EXERCISE DIRECTIONS ->
Restate, word for word, the lines from the opening line of the data through the line containing "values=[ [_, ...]", both included, and nothing else.

STORED DATA ->
++++++

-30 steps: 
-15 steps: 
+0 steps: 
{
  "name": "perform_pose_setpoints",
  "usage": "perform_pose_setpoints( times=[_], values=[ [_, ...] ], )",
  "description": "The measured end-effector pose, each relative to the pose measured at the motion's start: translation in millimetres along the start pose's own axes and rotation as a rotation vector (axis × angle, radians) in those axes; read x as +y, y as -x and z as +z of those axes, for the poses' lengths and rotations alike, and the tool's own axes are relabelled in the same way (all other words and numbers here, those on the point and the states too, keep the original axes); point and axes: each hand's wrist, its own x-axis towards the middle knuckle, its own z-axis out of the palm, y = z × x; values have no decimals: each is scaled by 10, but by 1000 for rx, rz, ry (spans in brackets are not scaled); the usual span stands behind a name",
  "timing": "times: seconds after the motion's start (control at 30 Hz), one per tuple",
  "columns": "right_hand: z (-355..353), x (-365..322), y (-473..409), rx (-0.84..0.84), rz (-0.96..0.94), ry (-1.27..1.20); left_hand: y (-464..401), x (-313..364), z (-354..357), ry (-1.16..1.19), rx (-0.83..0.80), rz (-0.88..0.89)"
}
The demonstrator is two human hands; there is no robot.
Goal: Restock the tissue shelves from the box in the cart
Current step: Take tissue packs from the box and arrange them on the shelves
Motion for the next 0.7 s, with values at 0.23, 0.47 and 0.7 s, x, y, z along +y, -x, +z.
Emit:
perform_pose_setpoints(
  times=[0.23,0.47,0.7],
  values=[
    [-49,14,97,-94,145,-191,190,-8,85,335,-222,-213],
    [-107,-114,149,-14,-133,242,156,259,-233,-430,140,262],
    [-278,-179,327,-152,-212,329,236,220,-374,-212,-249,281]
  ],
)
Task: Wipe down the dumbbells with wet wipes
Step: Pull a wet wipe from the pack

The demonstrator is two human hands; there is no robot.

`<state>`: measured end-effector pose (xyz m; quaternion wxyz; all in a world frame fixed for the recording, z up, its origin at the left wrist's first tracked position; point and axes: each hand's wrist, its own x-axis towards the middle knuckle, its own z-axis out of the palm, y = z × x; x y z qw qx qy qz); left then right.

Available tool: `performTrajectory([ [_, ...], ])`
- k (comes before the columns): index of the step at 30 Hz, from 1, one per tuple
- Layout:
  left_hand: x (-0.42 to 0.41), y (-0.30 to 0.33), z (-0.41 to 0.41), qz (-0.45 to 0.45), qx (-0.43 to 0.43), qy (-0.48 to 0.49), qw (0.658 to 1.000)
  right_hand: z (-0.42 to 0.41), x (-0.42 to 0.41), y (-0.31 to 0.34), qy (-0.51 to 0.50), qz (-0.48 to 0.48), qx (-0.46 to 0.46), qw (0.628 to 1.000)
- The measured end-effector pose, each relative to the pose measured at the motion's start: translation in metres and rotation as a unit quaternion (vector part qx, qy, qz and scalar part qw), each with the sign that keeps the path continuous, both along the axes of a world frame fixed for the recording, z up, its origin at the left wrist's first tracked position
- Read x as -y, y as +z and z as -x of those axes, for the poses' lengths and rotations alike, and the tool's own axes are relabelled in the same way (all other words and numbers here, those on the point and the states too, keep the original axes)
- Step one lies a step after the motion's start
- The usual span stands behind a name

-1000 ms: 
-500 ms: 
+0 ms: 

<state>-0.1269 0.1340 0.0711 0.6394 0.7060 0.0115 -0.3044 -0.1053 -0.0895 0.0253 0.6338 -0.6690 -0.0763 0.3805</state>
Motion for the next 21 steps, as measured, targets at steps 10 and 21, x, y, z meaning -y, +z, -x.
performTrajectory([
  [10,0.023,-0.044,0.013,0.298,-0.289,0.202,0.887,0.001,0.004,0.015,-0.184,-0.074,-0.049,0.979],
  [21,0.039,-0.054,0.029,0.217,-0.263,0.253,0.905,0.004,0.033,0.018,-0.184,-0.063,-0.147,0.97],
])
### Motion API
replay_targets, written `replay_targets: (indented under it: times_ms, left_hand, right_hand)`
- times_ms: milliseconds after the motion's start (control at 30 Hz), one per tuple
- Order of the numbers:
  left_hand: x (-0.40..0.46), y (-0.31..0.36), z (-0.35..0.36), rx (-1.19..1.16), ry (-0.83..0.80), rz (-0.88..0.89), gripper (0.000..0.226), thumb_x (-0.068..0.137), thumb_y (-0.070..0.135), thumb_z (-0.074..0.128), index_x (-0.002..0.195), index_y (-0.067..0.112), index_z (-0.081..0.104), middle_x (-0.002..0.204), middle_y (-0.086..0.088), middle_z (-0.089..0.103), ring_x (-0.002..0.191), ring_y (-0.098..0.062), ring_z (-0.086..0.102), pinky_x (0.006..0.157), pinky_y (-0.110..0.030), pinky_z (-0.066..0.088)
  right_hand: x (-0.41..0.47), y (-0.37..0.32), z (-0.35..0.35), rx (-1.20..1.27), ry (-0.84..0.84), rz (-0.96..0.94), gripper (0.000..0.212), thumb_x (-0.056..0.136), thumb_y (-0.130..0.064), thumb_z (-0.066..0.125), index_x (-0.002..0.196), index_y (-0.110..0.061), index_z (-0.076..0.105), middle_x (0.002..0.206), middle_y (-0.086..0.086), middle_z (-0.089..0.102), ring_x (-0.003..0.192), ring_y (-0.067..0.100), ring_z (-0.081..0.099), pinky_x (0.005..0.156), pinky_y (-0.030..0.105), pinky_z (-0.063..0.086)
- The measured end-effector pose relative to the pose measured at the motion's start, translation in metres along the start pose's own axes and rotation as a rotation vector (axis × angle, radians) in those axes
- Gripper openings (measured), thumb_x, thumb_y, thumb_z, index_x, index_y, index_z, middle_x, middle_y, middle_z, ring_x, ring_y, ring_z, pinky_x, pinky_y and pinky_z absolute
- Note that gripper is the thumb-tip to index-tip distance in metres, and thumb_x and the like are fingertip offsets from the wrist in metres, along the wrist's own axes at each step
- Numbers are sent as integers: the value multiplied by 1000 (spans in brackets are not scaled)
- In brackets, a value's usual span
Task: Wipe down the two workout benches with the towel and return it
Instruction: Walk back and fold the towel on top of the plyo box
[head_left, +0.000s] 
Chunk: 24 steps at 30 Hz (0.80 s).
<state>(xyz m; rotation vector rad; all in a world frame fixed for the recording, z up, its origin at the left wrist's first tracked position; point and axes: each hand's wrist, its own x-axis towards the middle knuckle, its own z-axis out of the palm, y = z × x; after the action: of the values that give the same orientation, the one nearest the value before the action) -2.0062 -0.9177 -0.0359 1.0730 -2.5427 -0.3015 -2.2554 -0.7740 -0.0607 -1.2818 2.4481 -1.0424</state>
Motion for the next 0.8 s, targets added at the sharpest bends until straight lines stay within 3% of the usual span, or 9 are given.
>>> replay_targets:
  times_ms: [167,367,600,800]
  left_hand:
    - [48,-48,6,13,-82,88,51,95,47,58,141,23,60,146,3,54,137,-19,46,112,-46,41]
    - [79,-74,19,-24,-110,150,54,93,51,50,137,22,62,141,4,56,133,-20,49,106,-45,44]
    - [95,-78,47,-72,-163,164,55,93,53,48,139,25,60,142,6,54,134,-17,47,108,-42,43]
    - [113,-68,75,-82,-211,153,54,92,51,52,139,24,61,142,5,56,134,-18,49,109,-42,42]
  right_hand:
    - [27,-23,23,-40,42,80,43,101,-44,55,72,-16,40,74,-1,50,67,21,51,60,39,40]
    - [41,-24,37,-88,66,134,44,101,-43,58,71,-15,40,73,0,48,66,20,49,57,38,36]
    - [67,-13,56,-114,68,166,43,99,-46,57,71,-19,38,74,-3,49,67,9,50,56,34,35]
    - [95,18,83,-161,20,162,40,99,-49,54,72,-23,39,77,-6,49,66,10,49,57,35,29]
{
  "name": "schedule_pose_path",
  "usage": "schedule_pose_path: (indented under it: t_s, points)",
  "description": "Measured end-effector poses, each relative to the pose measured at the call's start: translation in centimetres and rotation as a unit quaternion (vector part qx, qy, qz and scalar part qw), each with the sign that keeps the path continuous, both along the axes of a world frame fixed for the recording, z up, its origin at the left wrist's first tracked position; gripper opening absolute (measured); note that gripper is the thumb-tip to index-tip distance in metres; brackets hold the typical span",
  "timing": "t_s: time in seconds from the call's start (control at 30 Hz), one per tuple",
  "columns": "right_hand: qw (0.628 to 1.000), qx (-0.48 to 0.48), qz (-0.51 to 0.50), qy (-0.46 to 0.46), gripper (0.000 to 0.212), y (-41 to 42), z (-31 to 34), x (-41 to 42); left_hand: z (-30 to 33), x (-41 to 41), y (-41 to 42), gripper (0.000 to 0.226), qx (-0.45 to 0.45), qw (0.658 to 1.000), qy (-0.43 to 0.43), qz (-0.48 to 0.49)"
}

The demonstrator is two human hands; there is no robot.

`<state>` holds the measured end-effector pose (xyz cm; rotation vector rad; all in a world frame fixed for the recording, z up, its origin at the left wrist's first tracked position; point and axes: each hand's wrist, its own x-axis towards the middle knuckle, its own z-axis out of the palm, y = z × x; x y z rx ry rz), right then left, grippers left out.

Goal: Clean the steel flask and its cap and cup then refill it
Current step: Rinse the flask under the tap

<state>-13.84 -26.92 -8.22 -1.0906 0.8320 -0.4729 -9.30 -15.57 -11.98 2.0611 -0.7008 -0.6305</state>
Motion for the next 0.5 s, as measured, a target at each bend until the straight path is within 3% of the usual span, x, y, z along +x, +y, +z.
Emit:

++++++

WRITTEN ANSWER ->
-30 steps: 
-15 steps: 
+0 steps: 
{
  "name": "perform_pose_setpoints",
  "usage": "perform_pose_setpoints( times=[_], values=[ [_, ...] ], )",

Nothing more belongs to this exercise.